Na ja ... neu sind Verfassunggebende Versammlungen, so wie in Deutschland eine seit 2015 aktiv ist, nicht ... und merkwürdig auch nicht ... ist ja logisch, dass sich ein einem Schein-Parlament, welches sich im Handelsecht befindet und nur Verträge machen kann, keine “Opposition” artikulieren kann, weil das ein Fachbegriff aus dem Völkerrecht ist ...

Karla Kuhn / 01.09.2020

” Sie sollten sich den Fragen jetzt stellen, ihre bisherigen Standpunkte einem Fakten-Check unterziehen und, wo nötig, den ehrlichen Absprung schaffen. Ein erstes Signal wäre es, beide Masken abzuschaffen – die Altagsmaske des Bürgers und die Obrigkeitsmaske der Staats-Gouvernante.”  “..... ihre bisherigen Standpunkte einem Faktenscheck unterziehem….” Glauben Sie das im Ernst ?? Die meisten von denen leben wahrscheinlich in einer Blase, ähnlich wie bei Schneewittchen, wo ihnen der Spiegel immer wieder vorgaukelt, daß sie die “Größten,  Schönsten, Intelligentesten etc.” sind, und wir das Volk ihnen auf Knien rutschend danken müssen daß auch für uns paar Krümel vom großen “Fressen” übrig bleiben.  Das VOM VOLK ALLE MACHT AUSGEHT (gehen soll!) lt GG, scheint die nicht die Bohne zu interessieren.

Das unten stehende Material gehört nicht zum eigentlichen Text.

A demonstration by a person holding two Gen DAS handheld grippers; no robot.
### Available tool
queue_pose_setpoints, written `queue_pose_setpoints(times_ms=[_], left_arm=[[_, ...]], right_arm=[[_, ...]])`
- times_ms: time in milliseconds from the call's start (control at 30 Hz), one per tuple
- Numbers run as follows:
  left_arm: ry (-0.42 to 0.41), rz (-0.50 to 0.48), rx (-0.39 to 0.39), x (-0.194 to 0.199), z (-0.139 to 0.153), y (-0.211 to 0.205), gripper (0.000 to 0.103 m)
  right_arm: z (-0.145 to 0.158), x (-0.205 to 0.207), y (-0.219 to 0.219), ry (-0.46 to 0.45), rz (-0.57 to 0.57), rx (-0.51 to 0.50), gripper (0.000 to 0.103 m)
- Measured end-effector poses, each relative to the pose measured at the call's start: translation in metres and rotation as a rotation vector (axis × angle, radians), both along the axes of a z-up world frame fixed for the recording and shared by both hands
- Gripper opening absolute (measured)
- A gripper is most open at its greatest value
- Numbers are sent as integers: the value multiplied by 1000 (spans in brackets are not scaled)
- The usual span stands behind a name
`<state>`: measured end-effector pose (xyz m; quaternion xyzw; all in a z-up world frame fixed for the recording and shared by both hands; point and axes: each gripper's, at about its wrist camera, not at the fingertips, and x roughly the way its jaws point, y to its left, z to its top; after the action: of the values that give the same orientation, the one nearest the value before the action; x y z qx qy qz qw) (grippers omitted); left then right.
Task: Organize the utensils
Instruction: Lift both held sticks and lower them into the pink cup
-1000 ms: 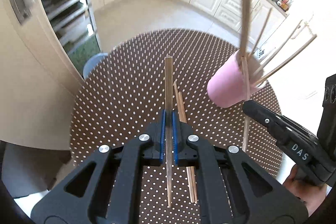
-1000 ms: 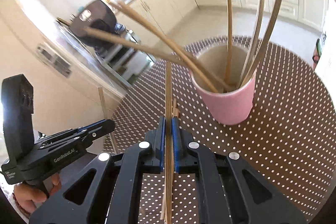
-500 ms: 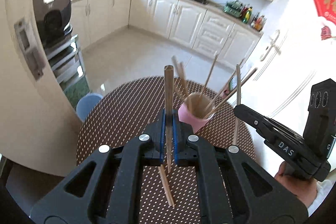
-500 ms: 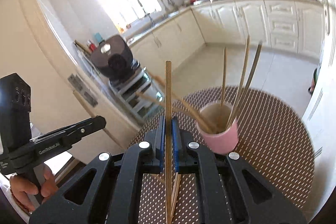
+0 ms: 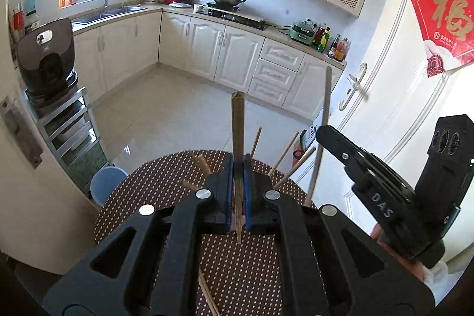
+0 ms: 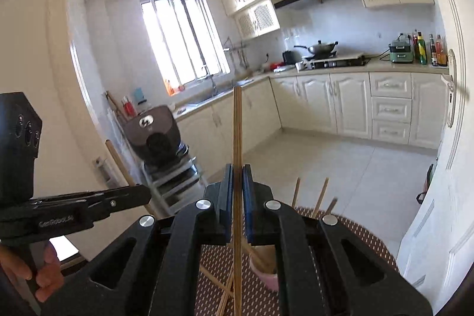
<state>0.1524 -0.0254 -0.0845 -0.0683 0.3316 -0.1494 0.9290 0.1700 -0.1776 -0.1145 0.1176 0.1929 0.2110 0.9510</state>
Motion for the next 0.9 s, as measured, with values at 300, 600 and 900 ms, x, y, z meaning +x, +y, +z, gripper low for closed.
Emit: queue_pose_setpoints(times_ms=[300, 600, 900], left_arm=[[17, 7, 1, 41, 0, -23, 6], [63, 28, 11, 76, -22, -35, 6], [116, 39, 41, 88, -46, -38, 6]], right_arm=[[-19, 40, -15, -76, -8, 19, 5], [-39, 65, -12, -98, 23, -9, 5], [-56, 77, -11, -81, 18, -45, 5]])
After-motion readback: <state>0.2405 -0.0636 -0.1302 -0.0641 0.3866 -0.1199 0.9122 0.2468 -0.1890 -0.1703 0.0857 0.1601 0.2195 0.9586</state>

Aber WIR sind doch selber schuld !! WARUM tragen wir den Maulkorn noch ??  Wer es freiwillig macht, von mir aus aber dieser KRANKMACHENDE FETZEN gehört weg. WENN ALLE sich dagegen wehren, WAS soll da geschehen ?? Es wurde von so vielen KORYPHÄEN erklärt, daß die “Pandemie”  vorbei ist, der Maulkorb kaum etwas nützt,  und die TODESZAHLEN auch nicht klar sind, da nicht obduziert wurde.  Steffen Huebner, “Der Feind meines Feindes ist mein Freund,...”  LÜGEN, UNGERECHTIGKEIT ,MACHTGIER etc. schweißen für eine bestimmte Zeit zusammen. Ich finde das SUPER ! Die Maske ist nur die Spitze des Eisberges, der Tropfen, der das Faß zum überlaufen bringt. Es hat sich so viel angestaut und ich hoffe , daß der Umbruch, wenn er kommt, friedlich geschieht, wie 1989. Das Knast Bold ist einmalig. Ich bin dafür, UNGERECHTIGKEITEN,  die zum Zerfall führen, müssen geahndet werden.